Saturday, October 17, 2020

Trump is a "most flawed person." So what?

     "The depths of his dishonesty is just astounding to me. The dishonesty, the transactional nature of every relationship. He's the most flawed person Ihave ever met in my life." 

                     Gen. John Kelly, former Trump Chief of Staff 


It doesn't matter to Trump voters. 


Would anyone hire Trump to manage a 7-11 store that one owned? Wouldn't he make lousy hires, ask them to break laws, have constant turmoil among the staff, hire relatives, tell you fibs about the business that was being done, and finagle the till so he came out great but you did not?

The point about the 7-11 manager is a recurring theme in commentary by Charlie Sykes in his The Bulwark podcasts. Trump would cheat you, as well as mismanage your store. Sykes is a long time conservative commentator, a big fan of Reagan and conservative politics generally, and back in the Bill Clinton impeachment era he, like lots of Republicans, said that character mattered. Sykes said that presidents set a moral and ethical tone for the nation, and he still says it. He opposes Trump. 

So does General Kelly, who worked closely with President Trump, as his first Chief of Staff. 

General Kelly, former top aide to Trump
Trump has enormous talents, under- appreciated by people disgusted by him personally or who disagree with him politically. He sold himself, aggressively and persuasively, as a man of the people whose vast personal wealth made him incorruptible  and who would restore pride and prosperity to Americans. He is an extraordinary self-promoter, and he advanced policies that got traction with Republicans and many frustrated Americans who had voted for Obama but who now wanted things shaken up. He showed himself to be someone who would act without apology in the interests of people who wanted lower taxes and less regulation; wanted anti-abortion judges; people concerned about mass immigration displacing "normal, regular," native-born White Christians from the default position at the center of American culture and political power; and against "elitist Democrats." Trump's character as defined by polite virtues is irrelevant. The Access Hollywood tape, his exaggerations, his tweets, his hypocrisy, don't particularly hurt Trump because they are not part of the transaction between Trump and his supporters. 

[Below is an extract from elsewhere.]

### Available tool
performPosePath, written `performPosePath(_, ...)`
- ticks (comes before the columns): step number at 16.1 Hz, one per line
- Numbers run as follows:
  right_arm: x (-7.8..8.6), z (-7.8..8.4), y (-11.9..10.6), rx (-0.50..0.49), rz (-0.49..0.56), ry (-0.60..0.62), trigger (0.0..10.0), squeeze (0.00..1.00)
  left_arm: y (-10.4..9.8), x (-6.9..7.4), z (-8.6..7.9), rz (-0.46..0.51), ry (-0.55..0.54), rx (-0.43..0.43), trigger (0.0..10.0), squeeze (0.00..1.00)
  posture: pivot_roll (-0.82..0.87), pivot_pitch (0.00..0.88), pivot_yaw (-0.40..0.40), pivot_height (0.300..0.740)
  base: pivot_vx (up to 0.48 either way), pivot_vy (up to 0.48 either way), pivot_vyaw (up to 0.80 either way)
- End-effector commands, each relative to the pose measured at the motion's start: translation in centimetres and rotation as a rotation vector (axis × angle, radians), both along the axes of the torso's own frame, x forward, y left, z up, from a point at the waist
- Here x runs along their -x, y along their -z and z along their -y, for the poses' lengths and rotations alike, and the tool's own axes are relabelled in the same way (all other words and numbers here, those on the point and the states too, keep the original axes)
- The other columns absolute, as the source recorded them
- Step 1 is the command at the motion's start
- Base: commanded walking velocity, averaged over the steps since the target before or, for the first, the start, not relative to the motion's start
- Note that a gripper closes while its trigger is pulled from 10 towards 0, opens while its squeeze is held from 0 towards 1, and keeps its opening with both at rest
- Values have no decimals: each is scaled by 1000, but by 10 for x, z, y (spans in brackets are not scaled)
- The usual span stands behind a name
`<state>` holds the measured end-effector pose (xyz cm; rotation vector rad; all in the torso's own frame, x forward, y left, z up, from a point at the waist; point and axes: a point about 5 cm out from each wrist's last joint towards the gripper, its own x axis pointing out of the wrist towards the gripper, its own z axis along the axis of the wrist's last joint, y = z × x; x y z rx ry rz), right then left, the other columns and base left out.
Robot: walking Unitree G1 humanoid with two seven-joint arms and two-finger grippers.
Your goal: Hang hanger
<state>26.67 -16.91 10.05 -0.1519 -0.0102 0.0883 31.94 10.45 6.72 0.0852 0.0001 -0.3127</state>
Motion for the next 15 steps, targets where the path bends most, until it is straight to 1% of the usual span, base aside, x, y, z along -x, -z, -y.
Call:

General Kelly described Trump as "transactional." It was meant as a criticism. Transactional relationships are built around one-off deals, not principles or past and future relationships of trust and respect. There is nothing inherently wrong with transactional relationships, and in a market-based capitalist economy, they happen all the time. One puts four quarters put into a vending machine for a can of Diet Coke. You pay and a can of Diet Coke gets dispensed. Win-win.  A transaction.

Trump telephoned the Ukraine president, a "perfect call." Trump told him he was releasing the funds, as Congress had directed. Trump wanted a personal "favor, though," as the call summary put it. Trump asked Ukraine to announce an investigation of Joe Biden. It seemed reasonable to Trump. We do for them; they do for him.

Democrats are failing to understand something central to Trump's success. The criticism of Trump's character is irrelevant. It just adds to the GOP voters' feelings that Democrats are consumed by hatred for Trump, Trump Derangement Syndrome. Democrats are thrilled by angry Republican critics, most recently Ben Sasse, before that Mitt Romney, and in the past month by an increasing number of Trump's former senior aides, his top political and career agency heads, his relatives, his former attorneys, his COVID team members, Justice Department employees, and more. All of them are critical of Trump. Democrats re-assure themselves that this surely moves the needle in Biden's favor. Biden is making the same mistake, saying his own campaign is an appeal to restore the "soul of the nation." 

Trump and the circumstances of the partisan divide have made Americans as transactional as Trump. Trump voters get what they want: their judges, the ethno-nationalism, the open contempt for Democrats. 

Customers at a vending machine don't wonder about the "character" of the machine. Hardly anyone cares about the mechanism inside the machine and what gears motivate the can to pop out. It either delivers the goods or it doesn't. 

Trump delivers for his team.




2 comments:

Rick Millward said...

The talents you ascribe to El Presidente would get a five year old a timeout.

I'm not sure what to call 'em, but it ain't a team...a pack?

I'd also take issue with the term "elitist Democrats". It's the kind of generalization that suggests at least a pejorative, or at best an oxymoron. Elites are just as important to a society as any other group. It's a Regressive low self-esteem epithet.


Michael Trigoboff said...

Trump is the only politician who seriously spoke to the problems that globalization created for the white working class. That meant a lot more to them than any aspect of his personality.

All the other politicians told them to either go and die or “learn to code.” And that was on top of calling them racist and “deplorable.“

It shouldn’t be any surprise where their loyalties ended up.